Peder Walberg has been providing consultancy services to the company, invoicing MSEK 1.9 (1.7) during the period.
| MSEK | 31/12/2023 | 31/12/2022 |
|---|---|---|
| Convertible loan | -11.1 | |
| Borrowing - Non-current | -92.3 | |
| Borrowing - Current | -5.2 | |
| Total | -108.6 |
During the fourth quarter 2023, a combined financing was carried out, consisting of a directed share issue of approximately 172 million SEK and a debt financing of about 290 million SEK, aimed at funding the ongoing development towards the application for the first approved treatment for MCT8 deficiency patients. The debt financing in Euros is divided into two parts, 10 million euros ("Tranche A") and 15 million euros ("Tranche B"), which will be made available provided that the Company meets certain conditions, including those related to the phase III study (ReTRIACt) for Emcitate for Tranche B. The interest for the tranches is based on the ECB's base rate (MRO) plus a margin. An interest rate discount will be applied upon FDA approval of Emcitate.
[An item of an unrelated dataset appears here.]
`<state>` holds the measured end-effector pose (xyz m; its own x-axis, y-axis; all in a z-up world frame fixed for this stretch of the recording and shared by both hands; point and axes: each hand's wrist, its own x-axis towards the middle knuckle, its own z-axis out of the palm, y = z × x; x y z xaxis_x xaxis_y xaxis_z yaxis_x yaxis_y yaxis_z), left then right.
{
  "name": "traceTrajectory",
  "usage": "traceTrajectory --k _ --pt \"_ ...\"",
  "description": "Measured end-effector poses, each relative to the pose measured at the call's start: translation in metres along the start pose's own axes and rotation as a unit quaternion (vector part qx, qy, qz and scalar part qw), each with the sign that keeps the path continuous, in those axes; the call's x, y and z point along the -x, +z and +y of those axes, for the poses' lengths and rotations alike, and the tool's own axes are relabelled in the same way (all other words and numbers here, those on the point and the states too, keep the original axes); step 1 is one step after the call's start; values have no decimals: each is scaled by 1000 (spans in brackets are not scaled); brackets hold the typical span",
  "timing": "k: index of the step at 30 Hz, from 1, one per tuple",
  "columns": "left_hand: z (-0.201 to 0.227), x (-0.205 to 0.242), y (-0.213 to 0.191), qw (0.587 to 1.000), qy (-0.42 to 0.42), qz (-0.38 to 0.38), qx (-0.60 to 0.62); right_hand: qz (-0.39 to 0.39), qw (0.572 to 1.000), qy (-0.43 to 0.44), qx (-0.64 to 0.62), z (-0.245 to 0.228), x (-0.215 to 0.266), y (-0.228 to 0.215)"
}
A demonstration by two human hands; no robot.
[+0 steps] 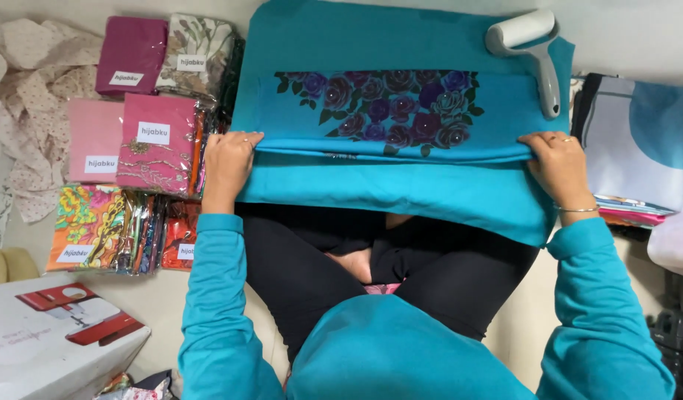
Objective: The person folds colorful fabrics and slides them into clear plastic sleeves, attaches stickers to the packaging, and uses a lint roller to remove debris from a large blue textile spread on the floor.
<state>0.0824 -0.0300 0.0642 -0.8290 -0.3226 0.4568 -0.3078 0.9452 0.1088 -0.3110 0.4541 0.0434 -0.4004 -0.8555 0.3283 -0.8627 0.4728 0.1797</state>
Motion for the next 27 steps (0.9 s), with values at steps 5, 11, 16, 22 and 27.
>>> traceTrajectory --k 5,11,16,22,27 --pt "-14 -27 -24 978 -28 91 184 60 974 46 -212 28 -23 -40" --pt "-21 -67 -108 841 -144 185 489 42 918 76 -387 58 -30 -103" --pt "-29 -79 -77 846 -135 164 489 -6 876 126 -466 80 -43 -96" --pt "-68 -49 87 935 -213 95 267 -70 893 228 -382 55 -57 21" --pt "-50 -56 88 934 -322 -14 155 -11 930 206 -304 52 -68 46"
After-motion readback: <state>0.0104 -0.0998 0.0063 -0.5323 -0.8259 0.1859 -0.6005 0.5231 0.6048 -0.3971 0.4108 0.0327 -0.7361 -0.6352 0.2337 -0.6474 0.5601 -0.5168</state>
Tranche A was utilized on November 30, 2023 and matures on April 1, 2027. Tranche B is available for utilization until September 30, 2024 and matures on December 1, 2027.
As part of the Debt Financing, the lender will also receive warrants entitling them to subscribe for shares in the Company. The total number of warrants to be issued to the lender will depend on the utilization of Tranche A and Tranche B. Upon full utilization of Tranche B, the lender will be entitled to 1,090,977 warrants for Tranche A and 1,636,464 warrants for Tranche B, equivalent to 0.9 percent of the total number of shares in the Company on a fully diluted basis. The exercise price for the warrants is 4.26 SEK. The warrants will be subject to customary recalculation terms and shall be exercisable prior to the tenth anniversary of the grant date. In connection with the utilization of Tranche A, 1,090,977 warrants were issued with an estimated market value of 3.4 million SEK, which is reported as an increase in the equity of the parent company and the group.
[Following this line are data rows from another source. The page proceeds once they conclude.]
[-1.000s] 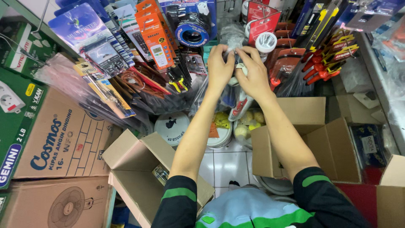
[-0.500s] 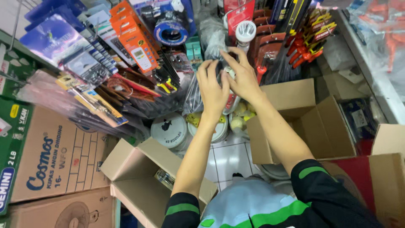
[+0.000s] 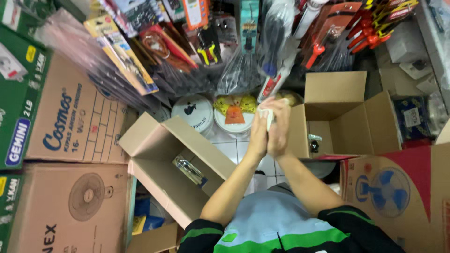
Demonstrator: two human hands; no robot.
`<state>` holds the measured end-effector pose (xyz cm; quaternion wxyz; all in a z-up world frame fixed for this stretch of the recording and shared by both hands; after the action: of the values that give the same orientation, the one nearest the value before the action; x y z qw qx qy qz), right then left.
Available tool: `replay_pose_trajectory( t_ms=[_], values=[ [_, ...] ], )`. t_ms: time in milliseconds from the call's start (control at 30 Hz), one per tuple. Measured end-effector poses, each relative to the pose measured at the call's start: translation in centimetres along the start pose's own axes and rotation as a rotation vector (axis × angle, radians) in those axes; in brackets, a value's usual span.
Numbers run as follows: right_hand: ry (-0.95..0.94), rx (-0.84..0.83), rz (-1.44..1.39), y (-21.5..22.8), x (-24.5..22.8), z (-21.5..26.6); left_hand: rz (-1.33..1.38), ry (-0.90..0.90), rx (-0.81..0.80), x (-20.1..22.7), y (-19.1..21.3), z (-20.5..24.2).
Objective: The person picks up various items from shelves and puts them into cardboard boxes.
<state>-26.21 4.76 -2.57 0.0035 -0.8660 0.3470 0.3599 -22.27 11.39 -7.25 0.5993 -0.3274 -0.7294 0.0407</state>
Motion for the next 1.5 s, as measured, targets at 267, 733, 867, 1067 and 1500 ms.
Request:
replay_pose_trajectory(
  t_ms=[267, 733, 867, 1067, 1500],
  values=[
    [-0.354, -0.207, -0.358, -3.5, -5.0, 10.8, 0.122, 0.027, 0.281, 4.4, 4.8, 10.8],
    [-0.963, -0.495, -0.512, -3.1, -4.2, 26.5, -0.811, 0.062, 0.335, 1.2, 9.3, 27.6],
    [-1.026, -0.527, -0.470, -3.2, -1.3, 28.5, -0.777, 0.164, 0.374, 1.2, 10.7, 29.7],
    [-0.849, -0.639, -0.448, -5.2, -2.4, 28.7, -0.668, 0.210, 0.454, 1.9, 12.9, 30.0],
    [-1.051, -0.882, -0.382, -27.9, 3.2, 31.6, -1.481, 0.161, 0.176, 4.0, 33.0, 23.6]
  ],
)
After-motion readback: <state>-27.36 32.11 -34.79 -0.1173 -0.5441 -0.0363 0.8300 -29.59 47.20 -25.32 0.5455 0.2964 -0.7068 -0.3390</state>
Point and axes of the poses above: each hand's wrist, its own z-axis away from the middle knuckle, its own y-axis out of the back of the hand, x = y × z, the point moved 2 cm from there along -z, towards the middle knuckle, and after that the axes turned 6 degrees about z, right-handed, at the moved point
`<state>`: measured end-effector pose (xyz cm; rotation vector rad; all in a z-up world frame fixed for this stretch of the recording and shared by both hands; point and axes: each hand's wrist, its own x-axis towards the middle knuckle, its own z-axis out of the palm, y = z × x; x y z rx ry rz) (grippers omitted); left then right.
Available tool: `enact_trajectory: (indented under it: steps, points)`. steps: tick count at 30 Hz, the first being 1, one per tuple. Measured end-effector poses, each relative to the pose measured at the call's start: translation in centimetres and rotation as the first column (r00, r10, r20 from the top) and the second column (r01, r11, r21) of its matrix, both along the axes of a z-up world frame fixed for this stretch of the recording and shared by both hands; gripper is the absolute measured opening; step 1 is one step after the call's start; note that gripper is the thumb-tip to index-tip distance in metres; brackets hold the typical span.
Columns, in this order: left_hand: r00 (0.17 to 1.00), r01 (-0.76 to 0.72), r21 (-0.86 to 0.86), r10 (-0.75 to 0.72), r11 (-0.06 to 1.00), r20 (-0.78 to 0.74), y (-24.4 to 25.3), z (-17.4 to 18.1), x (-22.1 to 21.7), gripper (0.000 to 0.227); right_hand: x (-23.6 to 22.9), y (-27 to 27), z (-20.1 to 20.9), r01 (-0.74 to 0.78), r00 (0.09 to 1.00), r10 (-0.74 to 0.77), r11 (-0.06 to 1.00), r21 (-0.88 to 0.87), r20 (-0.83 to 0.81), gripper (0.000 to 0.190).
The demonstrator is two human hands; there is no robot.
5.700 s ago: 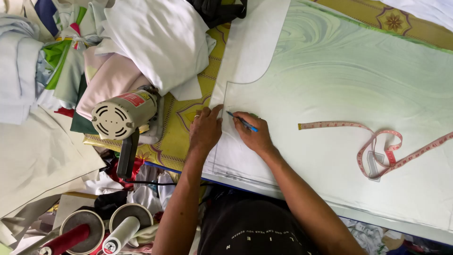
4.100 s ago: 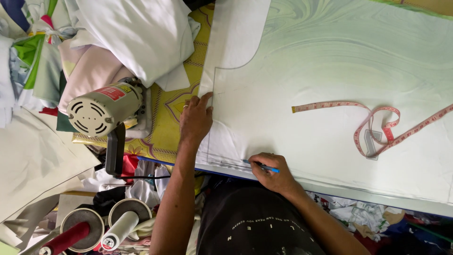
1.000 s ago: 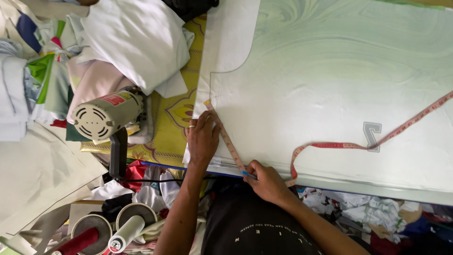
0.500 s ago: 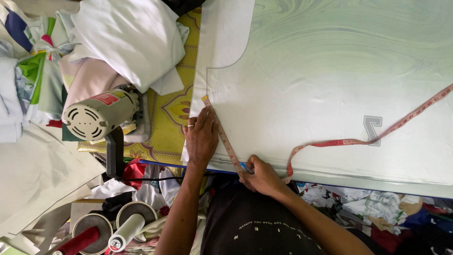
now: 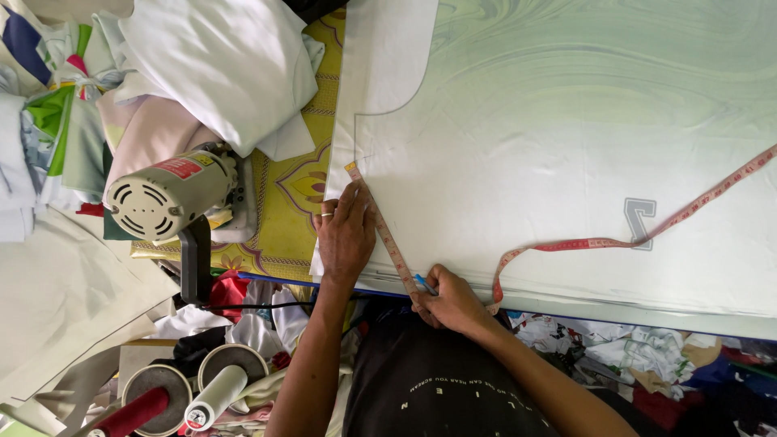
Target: The person measures and marks a large piece of white fabric with a measuring tape and a blue pen. They then use a pair of scissors to cut the fabric along the marked lines, separating a patterned piece from the main sheet.
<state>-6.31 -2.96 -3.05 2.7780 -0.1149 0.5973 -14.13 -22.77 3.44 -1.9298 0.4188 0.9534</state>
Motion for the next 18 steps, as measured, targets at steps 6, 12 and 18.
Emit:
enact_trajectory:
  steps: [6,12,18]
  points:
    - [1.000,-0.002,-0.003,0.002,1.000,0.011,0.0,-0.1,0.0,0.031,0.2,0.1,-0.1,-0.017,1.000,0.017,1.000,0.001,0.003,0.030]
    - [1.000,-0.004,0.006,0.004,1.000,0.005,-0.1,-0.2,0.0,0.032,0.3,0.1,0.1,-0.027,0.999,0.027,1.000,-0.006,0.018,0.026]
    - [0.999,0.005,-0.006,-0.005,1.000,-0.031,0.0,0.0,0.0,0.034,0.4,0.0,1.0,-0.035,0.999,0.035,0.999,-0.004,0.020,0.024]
A portion of Tranche A is a convertible loan of 3 million euros, which can be converted into shares in the Company at a conversion rate of approximately 0.5133 euros per share. Repayment of the convertible loan shall be made no later than April 1, 2027, unless conversion occurs before then. The convertible loan, which grants a right but not an obligation to convert the loan into shares, is denominated in euros and, as indicated in note 1,
the criteria for accounting for the convertible as an equity instrument are not met. Therefore, the conversion option is classified as a derivative and is remeasured continuously at fair value through the income statement. This remeasurement has no impact on cash flows.
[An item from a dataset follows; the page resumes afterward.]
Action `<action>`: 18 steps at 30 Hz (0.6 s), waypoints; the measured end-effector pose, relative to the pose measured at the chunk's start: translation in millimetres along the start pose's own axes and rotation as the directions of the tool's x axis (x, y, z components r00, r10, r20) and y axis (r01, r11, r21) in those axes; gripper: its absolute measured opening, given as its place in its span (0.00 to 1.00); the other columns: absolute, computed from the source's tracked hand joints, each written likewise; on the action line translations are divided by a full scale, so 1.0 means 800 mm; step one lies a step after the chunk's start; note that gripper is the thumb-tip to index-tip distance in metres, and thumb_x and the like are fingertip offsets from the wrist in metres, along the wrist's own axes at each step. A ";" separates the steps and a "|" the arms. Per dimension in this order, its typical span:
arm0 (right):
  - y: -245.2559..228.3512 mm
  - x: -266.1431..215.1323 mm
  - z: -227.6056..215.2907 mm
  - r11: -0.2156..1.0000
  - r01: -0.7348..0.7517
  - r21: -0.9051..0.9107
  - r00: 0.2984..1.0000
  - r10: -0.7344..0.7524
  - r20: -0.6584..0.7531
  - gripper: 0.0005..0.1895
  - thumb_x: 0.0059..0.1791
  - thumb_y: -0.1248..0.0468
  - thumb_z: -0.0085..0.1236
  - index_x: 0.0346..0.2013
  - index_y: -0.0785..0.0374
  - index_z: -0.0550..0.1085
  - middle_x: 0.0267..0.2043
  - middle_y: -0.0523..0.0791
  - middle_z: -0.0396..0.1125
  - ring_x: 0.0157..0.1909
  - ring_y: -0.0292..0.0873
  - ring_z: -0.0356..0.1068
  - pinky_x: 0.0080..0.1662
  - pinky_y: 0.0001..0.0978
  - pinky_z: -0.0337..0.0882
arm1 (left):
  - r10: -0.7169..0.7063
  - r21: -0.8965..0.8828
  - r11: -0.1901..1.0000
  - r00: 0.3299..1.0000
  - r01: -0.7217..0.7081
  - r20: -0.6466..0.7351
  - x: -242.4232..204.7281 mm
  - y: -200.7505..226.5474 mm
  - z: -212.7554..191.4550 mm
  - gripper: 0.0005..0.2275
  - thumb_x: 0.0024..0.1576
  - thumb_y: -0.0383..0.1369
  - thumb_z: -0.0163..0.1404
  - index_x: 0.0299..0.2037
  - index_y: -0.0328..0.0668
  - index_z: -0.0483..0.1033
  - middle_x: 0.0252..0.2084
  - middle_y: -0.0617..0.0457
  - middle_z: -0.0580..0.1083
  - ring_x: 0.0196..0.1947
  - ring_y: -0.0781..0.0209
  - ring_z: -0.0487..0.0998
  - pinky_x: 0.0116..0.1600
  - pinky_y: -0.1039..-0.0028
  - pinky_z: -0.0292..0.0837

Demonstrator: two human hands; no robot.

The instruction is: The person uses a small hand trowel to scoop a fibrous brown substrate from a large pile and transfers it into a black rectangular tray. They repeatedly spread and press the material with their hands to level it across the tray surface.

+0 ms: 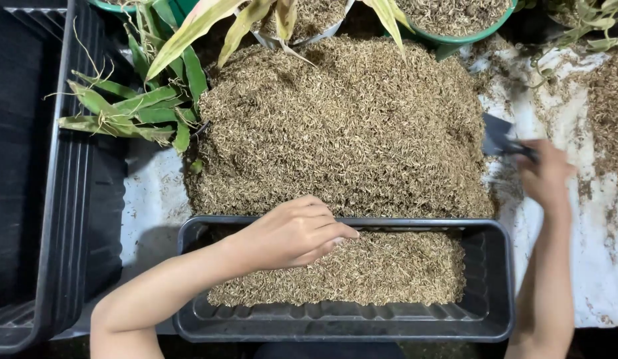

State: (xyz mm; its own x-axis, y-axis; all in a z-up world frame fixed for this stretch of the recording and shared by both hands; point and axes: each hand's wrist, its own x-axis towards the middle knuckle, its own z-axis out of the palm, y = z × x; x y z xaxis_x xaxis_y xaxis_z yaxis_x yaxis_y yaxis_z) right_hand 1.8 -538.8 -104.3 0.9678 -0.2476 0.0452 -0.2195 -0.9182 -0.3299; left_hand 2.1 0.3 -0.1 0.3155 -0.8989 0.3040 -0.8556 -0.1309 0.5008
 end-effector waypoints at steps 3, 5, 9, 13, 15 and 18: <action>-0.097 0.028 0.027 0.962 -0.022 0.273 0.982 -0.030 0.186 0.15 0.52 0.81 0.43 0.54 0.77 0.65 0.51 0.58 0.64 0.51 0.53 0.66 0.50 0.40 0.70 | -0.010 -0.034 0.999 0.999 0.009 -0.031 -0.002 -0.004 0.001 0.12 0.66 0.32 0.41 0.54 0.42 0.75 0.39 0.54 0.79 0.36 0.62 0.79 0.52 0.69 0.70; -0.106 0.049 0.052 0.998 0.058 -0.038 0.990 -0.053 0.133 0.11 0.48 0.77 0.43 0.42 0.62 0.66 0.41 0.49 0.67 0.51 0.53 0.62 0.63 0.69 0.46 | -0.027 -0.029 0.999 0.999 0.026 -0.022 -0.004 -0.006 0.000 0.13 0.67 0.34 0.38 0.55 0.43 0.75 0.41 0.54 0.79 0.38 0.62 0.79 0.51 0.70 0.71; -0.112 0.040 0.034 0.998 0.061 0.017 0.987 -0.063 0.146 0.15 0.51 0.74 0.45 0.53 0.66 0.68 0.50 0.54 0.68 0.53 0.56 0.59 0.57 0.56 0.47 | -0.055 -0.030 0.998 0.998 0.054 -0.020 -0.005 -0.005 -0.007 0.13 0.66 0.34 0.39 0.55 0.43 0.74 0.40 0.54 0.79 0.37 0.63 0.78 0.52 0.69 0.70; -0.105 0.031 0.016 0.994 0.082 0.071 0.990 -0.090 0.113 0.16 0.53 0.70 0.48 0.56 0.68 0.69 0.56 0.54 0.67 0.57 0.58 0.57 0.56 0.56 0.46 | -0.092 -0.061 0.994 0.996 0.091 -0.013 -0.005 -0.006 -0.008 0.14 0.67 0.35 0.38 0.54 0.43 0.75 0.40 0.53 0.79 0.38 0.61 0.79 0.51 0.68 0.73; -0.108 0.028 0.002 0.992 0.080 0.096 0.990 -0.091 0.108 0.15 0.54 0.70 0.48 0.55 0.69 0.69 0.58 0.54 0.66 0.60 0.57 0.57 0.59 0.59 0.44 | -0.089 -0.051 0.995 0.996 0.087 -0.024 -0.005 -0.006 -0.008 0.14 0.67 0.35 0.37 0.53 0.42 0.75 0.39 0.53 0.79 0.37 0.62 0.79 0.50 0.69 0.74; -0.112 0.024 -0.019 0.995 0.075 0.069 0.989 -0.083 0.126 0.21 0.58 0.61 0.47 0.60 0.74 0.66 0.60 0.58 0.63 0.61 0.60 0.56 0.58 0.58 0.47 | -0.078 -0.060 0.995 0.996 0.076 -0.040 -0.006 -0.005 -0.010 0.12 0.66 0.33 0.41 0.53 0.42 0.75 0.40 0.53 0.79 0.37 0.62 0.78 0.49 0.70 0.74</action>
State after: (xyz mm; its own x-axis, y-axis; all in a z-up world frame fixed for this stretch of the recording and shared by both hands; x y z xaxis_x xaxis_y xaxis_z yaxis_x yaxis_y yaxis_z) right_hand 37.8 -465.8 -59.2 0.9905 -0.1293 -0.0463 -0.1371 -0.9106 -0.3898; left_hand 6.8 8.6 2.7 0.3979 -0.8683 0.2962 -0.8029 -0.1734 0.5703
During the twelve months of 2023, the average share price exceeded the exercise price of the majority of the employee stock option plan (ESOP) 2022 why a dilution effect is reported in the number of shares after dilution. However, as earnings per share are negative, no dilution is reported in the key ratio earnings per share after dilution. As of December 31, 2023, the company has four ESOPs outstanding. Full utilization of the granted stock options would increase the number of shares in the company by 23,350,548.
The 2023 Annual General Meeting resolved on a 2023/2026 stock option plan of 9,000,000 stock options for employees at Egetis Therapeutics, of which 8,491,276 were granted to employees and key consultants, as of December 31, 2023. The CEO and the rest of the management team (eight individuals) were granted 1,313,869 and 4,783,285 employee stock options, respectively. To ensure the delivery of shares to participants in the incentive plans as well as to cover social security contributions when the share awards and employee options are exercised, the Parent Company has issued 10,350,000 warrants to its subsidiary Egetis Therapeutics Incentive AB.
The ESOP is implemented for employees and key consultants. The options were allotted free of charge to participants of the program. The options have a three-year vesting period calculated from the allotment date, provided that, with customary exceptions, the participants remain as employees of, or continue to provide services to Egetis. Once the options are vested, they can be exercised within a six-month period. Each vested option entitles the holder to acquire one share in Egetis at a predetermined price. The price per share is to be equivalent to 120% of the weighted average price that the company's shares were traded for on Nasdaq Stockholm during the ten trading days preceding the allotment date, however, the price per share shall not be lower than SEK 7.2. The options have, at the time of issue, been valued according to the Black & Scholes valuation models. The exercise price is SEK 7.2 per option.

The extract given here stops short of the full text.